Cleofas Cleofas Polityka Obserwuj notkę 1

 Kto pierwszy wpadł na romantyczną metaforę stygmatyzowania Polaków przez Davida Camerona? Temu spośród polityków należy się palma pierwszego poety wśród polityków. Palmy nie mylić z kolokwialną metaforą.

W każdym razie szefowie dwóch największych polskich partii postanowili zaingerować w rozgrywki polityczne w Wielkiej Brytanii w imię Polaków na wyspach brytyjskich, którzy zostawili dzieci w Polsce, bowiem Cameron zapowiedział, że dodatki socjalne na te dzieci nie będą imigrantom płacone.

Cameron to powiedział, ale tego nie będzie robił, bo może nie być u władzy. Jego partia konserwatywna tonie w sondażach i odwołuje się do ksenofobicznego, nacjonalistycznego elektoratu. Wielka Brytania robi dobrze dla Brytyjczyków, a nie Polaków. Taki jest w istocie powód tego "stygmatyzowania Polaków".

A że Polska jest Chrystusem narodów wiedzą przede wszystkim politycy, elektorat ma to gdzieś, no, może poeci, ale oni wymarli wraz z romantyzmem, oprócz Rymkiewicza.

Środkiem do niezgody politycznej, aby Polaków nie stygmatyzować, jest telefon.

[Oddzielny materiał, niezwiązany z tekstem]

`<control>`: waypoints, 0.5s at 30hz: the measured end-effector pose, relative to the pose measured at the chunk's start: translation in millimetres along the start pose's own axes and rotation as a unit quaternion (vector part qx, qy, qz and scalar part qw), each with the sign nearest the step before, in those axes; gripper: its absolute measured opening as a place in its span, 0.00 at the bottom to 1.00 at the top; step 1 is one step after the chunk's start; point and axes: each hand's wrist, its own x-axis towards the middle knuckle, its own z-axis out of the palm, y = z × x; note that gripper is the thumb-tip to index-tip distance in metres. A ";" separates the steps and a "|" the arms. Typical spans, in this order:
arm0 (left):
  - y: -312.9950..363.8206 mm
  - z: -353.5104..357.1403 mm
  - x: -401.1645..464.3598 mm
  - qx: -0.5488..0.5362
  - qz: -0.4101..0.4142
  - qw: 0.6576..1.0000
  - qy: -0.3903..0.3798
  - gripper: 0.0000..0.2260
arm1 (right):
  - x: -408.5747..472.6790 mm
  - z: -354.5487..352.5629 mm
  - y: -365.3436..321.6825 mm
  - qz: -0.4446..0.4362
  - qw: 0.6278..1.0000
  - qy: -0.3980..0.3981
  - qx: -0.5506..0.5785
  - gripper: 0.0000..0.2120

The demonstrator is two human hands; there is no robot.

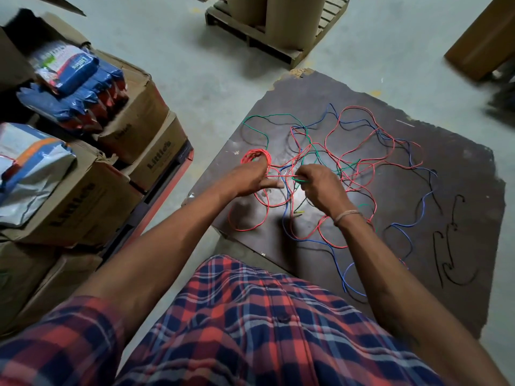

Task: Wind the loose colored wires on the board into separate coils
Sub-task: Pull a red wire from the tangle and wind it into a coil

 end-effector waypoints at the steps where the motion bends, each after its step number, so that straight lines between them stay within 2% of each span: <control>1: -1.2 -1.3 -3.5 0.032 0.029 0.999 -0.007 0.25 | 2.2 -1.2 4.3 -0.003 1.000 -0.006 0.006 0.06; 3: -5.1 -2.6 -5.2 0.095 0.057 0.994 0.023 0.21 | 5.8 -0.6 11.8 -0.020 1.000 -0.010 0.012 0.05; 5: -4.9 -7.3 -5.1 0.101 0.028 0.992 0.077 0.19 | 7.5 4.9 19.0 -0.029 1.000 -0.004 -0.002 0.06; 6: -3.7 -11.7 -5.6 0.067 -0.009 0.993 0.092 0.20 | 7.4 8.3 22.7 -0.030 0.999 0.004 -0.016 0.07; 8: -5.4 -21.4 -8.5 -0.028 -0.083 0.992 0.093 0.24 | 5.6 19.0 33.2 -0.030 0.998 0.011 -0.051 0.08; 10: -9.7 -30.3 -13.8 -0.139 -0.115 0.979 0.092 0.26 | 0.6 31.2 43.1 -0.036 0.996 -0.008 -0.084 0.10; 12: -9.6 -35.4 -21.5 -0.288 -0.124 0.944 0.102 0.25 | -7.3 42.4 49.4 -0.024 0.994 -0.035 -0.103 0.10; 15: -8.1 -37.2 -24.0 -0.462 -0.158 0.866 0.104 0.20 | -22.9 55.1 48.8 0.021 0.988 -0.050 -0.145 0.09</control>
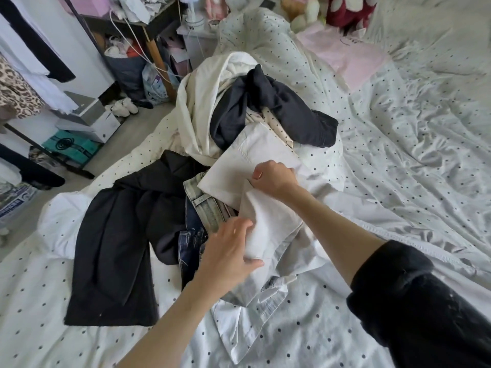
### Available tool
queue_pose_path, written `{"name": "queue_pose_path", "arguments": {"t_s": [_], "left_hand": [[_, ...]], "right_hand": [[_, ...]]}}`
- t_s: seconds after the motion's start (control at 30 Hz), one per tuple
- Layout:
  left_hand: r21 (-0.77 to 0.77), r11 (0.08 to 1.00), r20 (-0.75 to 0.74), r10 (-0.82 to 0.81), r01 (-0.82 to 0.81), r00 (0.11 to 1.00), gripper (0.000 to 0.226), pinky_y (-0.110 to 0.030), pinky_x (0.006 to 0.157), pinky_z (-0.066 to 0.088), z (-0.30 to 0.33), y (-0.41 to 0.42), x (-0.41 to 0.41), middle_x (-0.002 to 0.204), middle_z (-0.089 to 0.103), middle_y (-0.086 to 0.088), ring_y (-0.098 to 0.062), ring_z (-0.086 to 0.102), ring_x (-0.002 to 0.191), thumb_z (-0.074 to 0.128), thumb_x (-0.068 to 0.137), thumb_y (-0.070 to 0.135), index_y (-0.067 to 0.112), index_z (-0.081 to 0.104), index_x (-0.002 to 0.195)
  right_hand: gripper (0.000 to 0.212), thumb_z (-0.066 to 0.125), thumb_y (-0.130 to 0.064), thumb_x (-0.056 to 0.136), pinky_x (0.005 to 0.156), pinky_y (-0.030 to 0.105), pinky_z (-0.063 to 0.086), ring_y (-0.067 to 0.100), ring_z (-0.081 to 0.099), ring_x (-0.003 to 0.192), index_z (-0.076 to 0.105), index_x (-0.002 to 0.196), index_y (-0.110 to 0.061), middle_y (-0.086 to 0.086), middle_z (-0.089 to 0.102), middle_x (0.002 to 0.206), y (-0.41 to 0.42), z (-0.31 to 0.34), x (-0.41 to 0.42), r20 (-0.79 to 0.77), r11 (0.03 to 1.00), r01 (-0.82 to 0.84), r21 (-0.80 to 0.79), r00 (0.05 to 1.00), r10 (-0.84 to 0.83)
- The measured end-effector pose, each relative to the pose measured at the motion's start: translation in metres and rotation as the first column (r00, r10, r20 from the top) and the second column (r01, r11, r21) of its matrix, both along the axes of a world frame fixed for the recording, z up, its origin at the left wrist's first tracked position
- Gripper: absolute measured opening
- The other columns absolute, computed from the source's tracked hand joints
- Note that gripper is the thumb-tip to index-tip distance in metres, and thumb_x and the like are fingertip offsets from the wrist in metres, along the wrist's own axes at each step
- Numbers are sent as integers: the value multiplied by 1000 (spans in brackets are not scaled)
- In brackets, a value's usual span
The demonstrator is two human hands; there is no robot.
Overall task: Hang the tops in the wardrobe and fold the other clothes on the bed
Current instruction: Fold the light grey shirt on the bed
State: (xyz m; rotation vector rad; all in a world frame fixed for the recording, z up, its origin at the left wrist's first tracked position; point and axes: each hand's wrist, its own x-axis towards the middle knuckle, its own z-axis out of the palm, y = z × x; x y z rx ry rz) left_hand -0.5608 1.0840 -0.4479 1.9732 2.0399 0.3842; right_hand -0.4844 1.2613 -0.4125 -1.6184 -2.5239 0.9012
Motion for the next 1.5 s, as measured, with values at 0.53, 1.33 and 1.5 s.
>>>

Zadzwonił Kaczyński do tego Piłata na Downing Street 10 i powiedział, co myśli. W każdym razie myśli prezesa staram się odczytać z komunikatu prasowego i zdjęcia opublikowanego na Twitterze przez jego rzecznika, Adama Hofmana.

Prezes musiał nauczyć się angielskiego, gdyż na zdjęciu nie widzę tłumacza. W komunikacie PiS czytam, że prezes "podkreślił". Cameron też "podkreślił". Polityka podkreślania zdaje się, że nie przyniosła żadnych efektów i Cameron będzie kuł swoje ksenofobiczne żelazo, a nuż podskoczy w sondażach. W kraju Kaczyński ciągle kuje ksenofobie i lepiej mu idzie niż Cameronowi, bo Polacy są podatni na ksenofobię, zwłaszcza, gdy kują ją politycy.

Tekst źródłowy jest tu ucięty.